Foxp1-deficient T cells acquire the activated phenotype during the differentiation from DP stage to SP stage. (A) Diagram of intrathymic adoptive transfer. (B) CD44 expression of donor thymocytes 3 days after the intrathymic transfer by staining. Data are representative of various time points (days 3, 5, and 6) in at least 2 independent experiments.

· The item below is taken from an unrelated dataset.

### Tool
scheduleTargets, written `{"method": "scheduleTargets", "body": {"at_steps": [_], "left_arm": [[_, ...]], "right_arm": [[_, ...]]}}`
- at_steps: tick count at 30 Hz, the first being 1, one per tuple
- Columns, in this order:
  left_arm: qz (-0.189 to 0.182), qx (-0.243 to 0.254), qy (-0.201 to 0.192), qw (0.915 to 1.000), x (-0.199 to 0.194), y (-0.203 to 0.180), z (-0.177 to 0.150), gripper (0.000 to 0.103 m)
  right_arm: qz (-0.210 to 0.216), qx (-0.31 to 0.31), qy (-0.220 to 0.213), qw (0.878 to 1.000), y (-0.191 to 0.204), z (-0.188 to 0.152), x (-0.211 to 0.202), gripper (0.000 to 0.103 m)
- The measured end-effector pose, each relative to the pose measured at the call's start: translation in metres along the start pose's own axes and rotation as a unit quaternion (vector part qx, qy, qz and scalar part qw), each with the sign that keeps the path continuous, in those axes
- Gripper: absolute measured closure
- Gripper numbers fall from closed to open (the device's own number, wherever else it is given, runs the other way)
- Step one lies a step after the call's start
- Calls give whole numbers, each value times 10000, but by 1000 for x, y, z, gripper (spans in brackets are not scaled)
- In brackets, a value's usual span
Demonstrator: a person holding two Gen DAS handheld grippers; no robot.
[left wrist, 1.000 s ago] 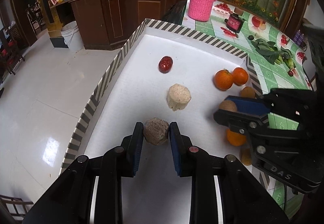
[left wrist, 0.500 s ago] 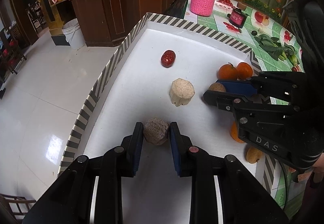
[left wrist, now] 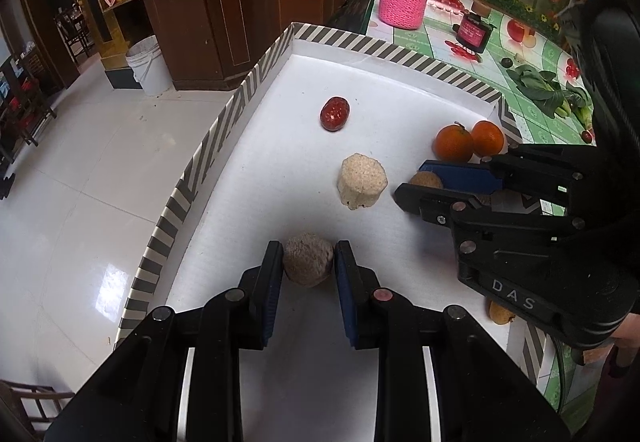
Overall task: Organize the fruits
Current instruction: 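Carry the rice ball and kiwi into the white tray and open both tools, then move both tools back toward an orange and a white round rice cake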
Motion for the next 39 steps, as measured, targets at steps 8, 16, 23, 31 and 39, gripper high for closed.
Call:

The histogram with solid gray represents Foxp1^f/+Cd4^Cre mice, the histogram with dark line represents Foxp1^f/fCd4^Cre mice. (C) Foxp1-deficient CD8 SP thymocytes readily produce IFN-γ ex vivo. FACS-sorted CD8 SP thymocytes from 6-week-old Foxp1^f/+Cd4^Cre and Foxp1^f/fCd4^Cre mice were stimulated with PMA and ionomycin for 4 hours and analyzed for IFN-γ production by intracellular staining. Data are representative of 2 independent experiments.

Figure 7

Foxp1-deficient T cells acquire an activated phenotype by a cell-autonomous mechanism. At 6 to 10 weeks after mixed bone marrow reconstitution and gating on congenic markers, the donor thymocytes and peripheral T cells in mixed chimeras were analyzed for (A) CD4 and CD8 profile; (B) expression of CD44 and CD62L; and (C) percentages of Foxp1^+/+Cd4^Cre and Foxp1^f/fCd4^Cre T cells recovered in the thymuses, spleens, and lymph nodes of the mixed chimeras. The thymic data are normalized to the ratios of Foxp1^+/+Cd4^Cre and Foxp1^f/fCd4^Cre B220⁺ cells in the bone marrow; the peripheral T-cell data are normalized to thymic T cells. Bars represent average ± SD. n = 10. **P < .01. (D) IL-2 and IFN-γ production in splenic CD4⁺ T and CD8⁺ T cells by intracellular staining after PMA plus ionomycin stimulation for 4 hours. (E) Cell size. All data are representative of 2 independent experiments.